El partido fue muy cerrado durante tres cuartos. Seattle tomó ventaja principalmente con goles de campo, mientras que la defensa se encargó de presionar constantemente al quarterback rival, Drake Maye, que pagó caro su juventud y fue la gran decepción de la noche.

Super Bowl redondo para Seattle

El quiebre llegó en el último cuarto. Tras un balón perdido de New England, Sam Darnold concretó su primer touchdown con A.J. Barner, jugada que sentenció definitivamente el marcador. Desde ahí, los Seahawks ampliaron la diferencia hasta el 29-13 final.

Seattle no perdió balones en todo el partido, dominó el reloj y golpeó en los momentos clave, una combinación que le permitió asegurar el trofeo y coronar una temporada sólida con el título más importante del fútbol americano.

Seattle Seahawks se quedó con la victoria ante New England Patriots. Foto: EFE
Super Bowl LX. Seattle Seahawks se quedó con la victoria ante New England Patriots.

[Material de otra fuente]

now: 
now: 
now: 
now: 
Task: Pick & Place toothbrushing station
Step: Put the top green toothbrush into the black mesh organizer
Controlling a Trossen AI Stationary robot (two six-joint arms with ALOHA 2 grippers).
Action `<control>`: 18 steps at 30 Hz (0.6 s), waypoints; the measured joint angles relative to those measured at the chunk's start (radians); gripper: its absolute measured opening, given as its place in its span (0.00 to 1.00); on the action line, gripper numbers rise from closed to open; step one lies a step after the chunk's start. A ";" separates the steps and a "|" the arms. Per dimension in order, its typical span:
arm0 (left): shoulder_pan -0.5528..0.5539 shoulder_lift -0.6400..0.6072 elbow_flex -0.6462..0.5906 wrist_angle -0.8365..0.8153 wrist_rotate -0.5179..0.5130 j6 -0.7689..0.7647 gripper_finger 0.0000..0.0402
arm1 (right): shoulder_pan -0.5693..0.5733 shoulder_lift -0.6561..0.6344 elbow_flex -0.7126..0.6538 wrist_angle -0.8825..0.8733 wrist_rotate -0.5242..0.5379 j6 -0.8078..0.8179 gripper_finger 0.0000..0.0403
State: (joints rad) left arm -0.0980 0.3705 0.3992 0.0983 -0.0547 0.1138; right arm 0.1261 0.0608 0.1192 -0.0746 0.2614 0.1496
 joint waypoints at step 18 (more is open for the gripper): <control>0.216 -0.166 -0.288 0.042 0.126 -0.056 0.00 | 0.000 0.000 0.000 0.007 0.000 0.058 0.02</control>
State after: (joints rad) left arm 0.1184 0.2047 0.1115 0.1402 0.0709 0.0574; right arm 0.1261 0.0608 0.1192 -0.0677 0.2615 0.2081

Foto: EFE

En términos individuales, el equipo de Mike MacDonald tuvo como principal figura al corredor Kenneth Walker, quien tuvo una actuación soñada eludiendo a los jugadores rivales.

El siempre apetecido show de mediotiempo estuvo a cargo de Bad Bunny, que tuvo un histórico show con énfasis especial en las raíces latinas, tema sensible en estos momentos en Estados Unidos debido a las fuertes medidas anti inmigración impuestas por el gobierno de Donald Trump.